Dal giorno 26 febbraio 2024 inizieranno i lavori per la realizzazione di un parcheggio multipiano in via Madre Teresa di Calcutta, pertanto non sara’ piu’ possibile sostare nella predetta area.
Per gli utenti che intendano usufruirne, sara’ disponibile il parcheggio dell’area ex amore, con tariffe agevolate e servizio di bus navetta per il collegamento con il centro storico.

Si tratta di una struttura di cinque piani nella zona dell’attuale parcheggio in via Madre Teresa di Calcutta (vicino all’ospedale pubblico Colombo). Sfruttando la disposizione del terreno, il progetto risulta poco impattante con un edificio che ospiterà 400 posti auto. Oltre a una serie di servizi che migliorano l’accessibilità e la mobilità.
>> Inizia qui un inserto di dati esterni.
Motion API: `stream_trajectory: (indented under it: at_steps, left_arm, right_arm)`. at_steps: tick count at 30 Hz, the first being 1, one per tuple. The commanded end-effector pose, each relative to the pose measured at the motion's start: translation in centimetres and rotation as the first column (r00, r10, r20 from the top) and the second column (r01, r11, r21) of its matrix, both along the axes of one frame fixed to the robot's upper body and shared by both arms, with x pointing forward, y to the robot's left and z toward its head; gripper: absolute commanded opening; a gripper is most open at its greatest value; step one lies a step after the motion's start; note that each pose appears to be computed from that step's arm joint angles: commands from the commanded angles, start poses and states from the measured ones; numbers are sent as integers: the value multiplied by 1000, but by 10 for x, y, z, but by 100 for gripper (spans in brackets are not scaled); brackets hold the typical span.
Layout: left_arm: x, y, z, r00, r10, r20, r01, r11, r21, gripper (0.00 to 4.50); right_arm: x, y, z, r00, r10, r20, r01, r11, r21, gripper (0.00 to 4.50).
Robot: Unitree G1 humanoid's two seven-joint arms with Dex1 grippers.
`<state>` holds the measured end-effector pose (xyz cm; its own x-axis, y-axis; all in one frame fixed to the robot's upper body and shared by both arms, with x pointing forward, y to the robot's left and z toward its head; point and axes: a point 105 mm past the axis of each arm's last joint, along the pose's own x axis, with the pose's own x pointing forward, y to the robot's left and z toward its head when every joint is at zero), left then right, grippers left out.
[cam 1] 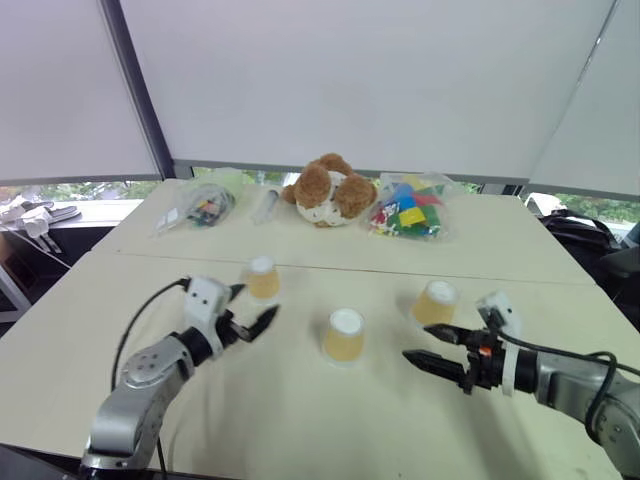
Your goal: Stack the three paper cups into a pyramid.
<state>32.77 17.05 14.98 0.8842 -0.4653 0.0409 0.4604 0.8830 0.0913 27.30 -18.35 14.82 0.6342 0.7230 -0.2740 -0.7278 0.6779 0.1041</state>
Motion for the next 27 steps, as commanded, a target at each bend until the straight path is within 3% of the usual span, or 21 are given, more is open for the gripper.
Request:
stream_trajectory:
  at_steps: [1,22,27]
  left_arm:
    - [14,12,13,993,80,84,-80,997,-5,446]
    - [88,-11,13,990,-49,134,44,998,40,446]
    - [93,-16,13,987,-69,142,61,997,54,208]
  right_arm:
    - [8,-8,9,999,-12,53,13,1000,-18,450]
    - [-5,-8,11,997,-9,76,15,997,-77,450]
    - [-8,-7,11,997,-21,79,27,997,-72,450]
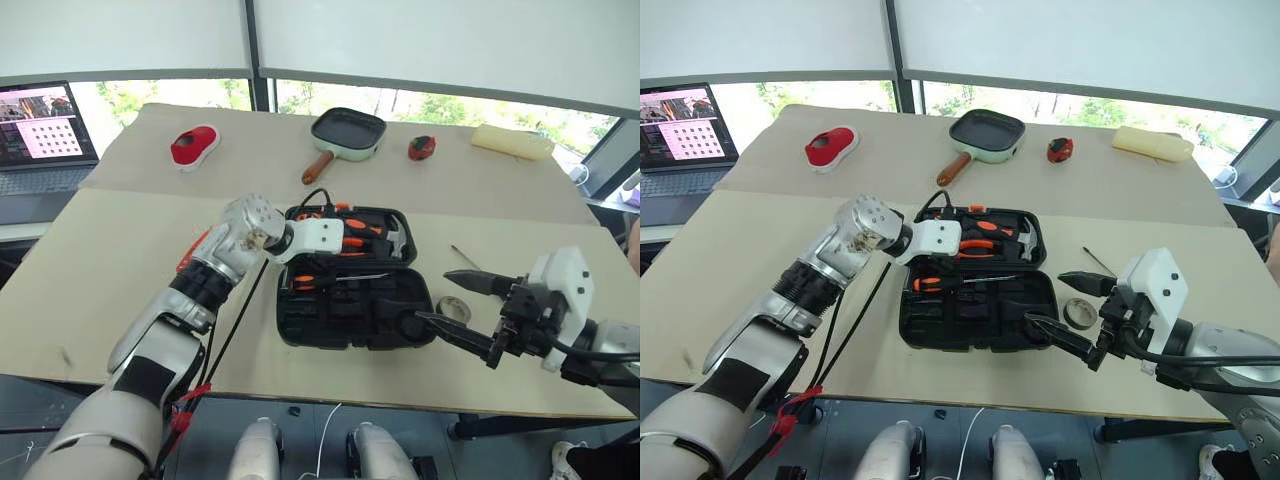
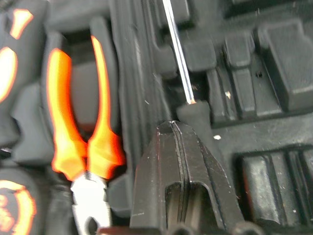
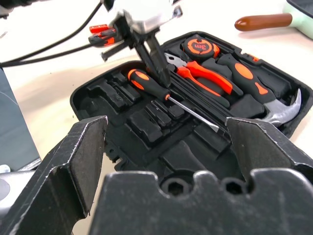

Infatti un piano sarà dedicato alla logistica con la possibilità di smistare le merci tra mezzi più grandi e mezzi più piccoli alimentati elettricamente per evitare che il centro venga invaso da mezzi grandi e impattanti. Inoltre sono previsti una serie di locali da destinare alle attività ricreative  compreso un campo da padel e spazi dove sarà possibile svolgere attività culturali.